As with most noncommercial reform initiatives, the implementation of platooning at Eagle Elementary was an attempt to solve the academic stagnation of the majority of the students at the school and thereby significantly support the entire student population. Although some top-down pressure came from the central district to initiate this approach, the teachers at Eagle Elementary were enthusiastic about the opportunities platooning would provide to give focused support in reading, math, and writing. By focusing on only one content area to teach, instruction could be differentiated to the specific needs of the ability-grouped students that marched through each classroom every day. By ability grouping the students through platooning, teachers could better address the specific needs of both low achieving and high achieving students with appropriate skills development and materials. The teachers at Eagle Elementary looked forward to deepening their lessons for student needs by focusing on one area of instruction and allowing their team members to focus on the others.

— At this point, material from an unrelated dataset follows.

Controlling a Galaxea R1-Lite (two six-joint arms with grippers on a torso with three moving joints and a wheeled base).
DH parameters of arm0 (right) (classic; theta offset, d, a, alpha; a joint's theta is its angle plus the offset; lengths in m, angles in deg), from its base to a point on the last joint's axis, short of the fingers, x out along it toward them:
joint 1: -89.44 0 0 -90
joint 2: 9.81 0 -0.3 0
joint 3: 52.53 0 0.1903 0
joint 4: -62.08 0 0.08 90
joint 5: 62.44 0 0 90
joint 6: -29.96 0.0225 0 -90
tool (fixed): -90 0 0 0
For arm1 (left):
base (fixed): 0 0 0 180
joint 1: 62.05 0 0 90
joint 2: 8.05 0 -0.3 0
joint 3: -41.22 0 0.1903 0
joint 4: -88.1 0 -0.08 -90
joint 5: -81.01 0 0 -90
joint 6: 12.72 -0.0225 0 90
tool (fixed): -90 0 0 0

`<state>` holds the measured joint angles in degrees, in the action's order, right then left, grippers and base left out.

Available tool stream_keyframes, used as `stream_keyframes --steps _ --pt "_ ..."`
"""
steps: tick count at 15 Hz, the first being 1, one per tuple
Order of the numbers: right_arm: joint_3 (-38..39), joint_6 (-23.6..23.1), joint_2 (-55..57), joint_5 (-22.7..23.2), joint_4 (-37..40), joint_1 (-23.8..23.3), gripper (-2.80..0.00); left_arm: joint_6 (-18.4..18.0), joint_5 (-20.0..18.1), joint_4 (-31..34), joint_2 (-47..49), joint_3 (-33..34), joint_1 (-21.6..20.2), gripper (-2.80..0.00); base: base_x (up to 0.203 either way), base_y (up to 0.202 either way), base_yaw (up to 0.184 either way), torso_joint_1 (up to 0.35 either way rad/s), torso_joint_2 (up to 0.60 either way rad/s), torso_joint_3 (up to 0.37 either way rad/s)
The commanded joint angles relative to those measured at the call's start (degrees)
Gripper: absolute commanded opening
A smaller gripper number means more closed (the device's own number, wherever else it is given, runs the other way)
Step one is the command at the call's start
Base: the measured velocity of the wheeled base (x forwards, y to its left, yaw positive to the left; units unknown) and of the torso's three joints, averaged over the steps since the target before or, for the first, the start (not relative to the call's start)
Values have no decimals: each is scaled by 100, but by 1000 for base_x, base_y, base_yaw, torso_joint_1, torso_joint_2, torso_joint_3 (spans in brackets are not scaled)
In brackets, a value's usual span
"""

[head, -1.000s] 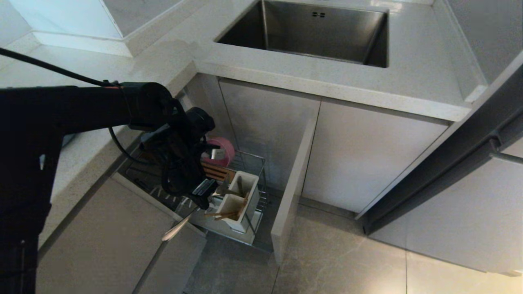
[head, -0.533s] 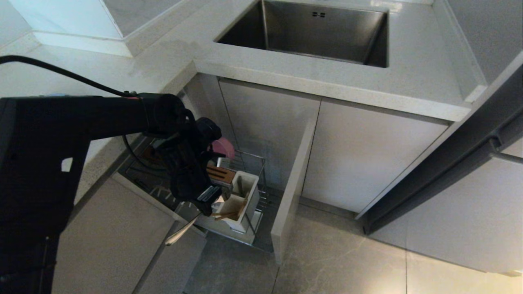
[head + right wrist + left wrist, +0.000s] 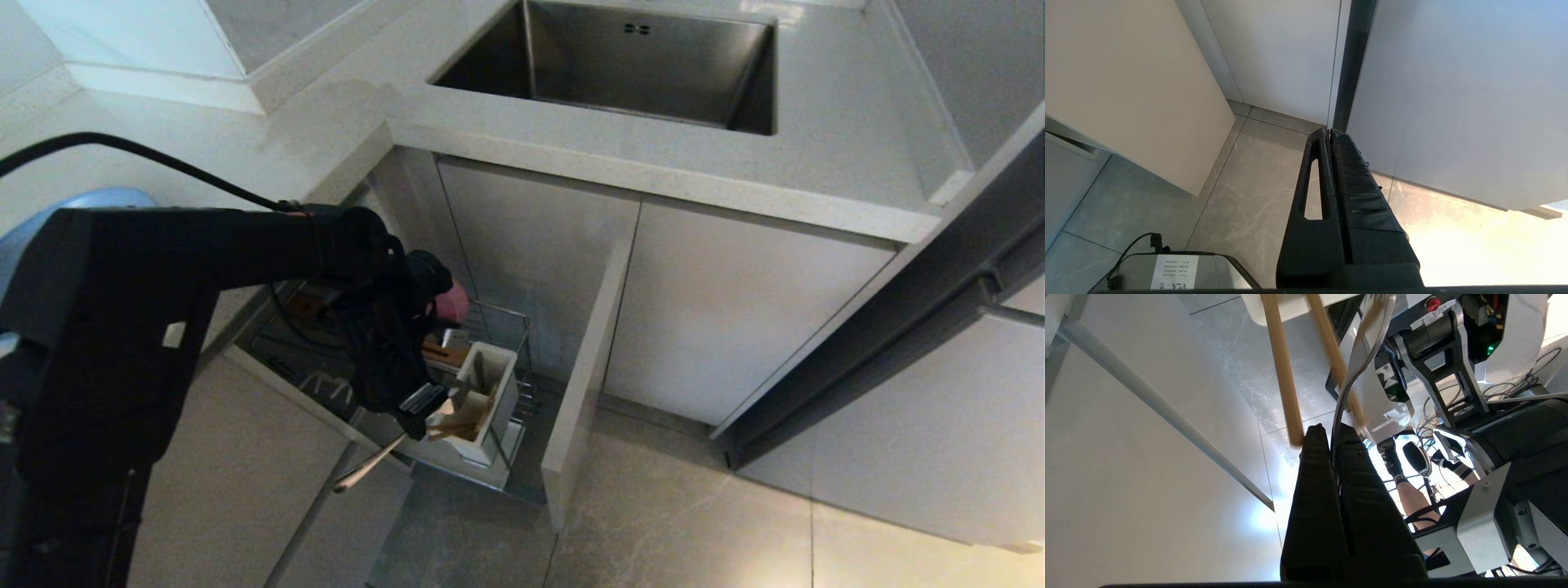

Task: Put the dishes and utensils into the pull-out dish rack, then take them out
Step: Pick up the fork and place it in the cupboard

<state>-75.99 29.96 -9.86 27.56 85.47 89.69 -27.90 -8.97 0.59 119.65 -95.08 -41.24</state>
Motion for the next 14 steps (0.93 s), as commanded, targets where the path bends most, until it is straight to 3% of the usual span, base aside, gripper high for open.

The faculty thought that focusing on one academic area and using differentiation for each leveled group would provide more support for academic growth, but the unanticipated affective results on the students from this grouping model eliminated any positive student academic outcomes. Research confirms that when a learner’s affective filters are raised (Krashen, 1981, Hartnett-Edwards, 2006) the cognitive ability of the learner is sharply diminished. The teachers at Eagle Elementary didn’t need to know the research to explain what was happening to their students: the teachers and administrators began to see, first hand, the adverse effects of the platooning model on their children. The message to be learned from this story, and the theme of this chapter, is not how heinous the platooning model can be on unsuspecting children, but how the wisdom and strength of the adults in the building led to a willingness at the school level to immediately put an end to platooning.



Should discussions of the future of school reform be less about the pet ideas of professional reformers and more about what we're doing to young people in the institution called school? (Elmore, 2011, p. 2).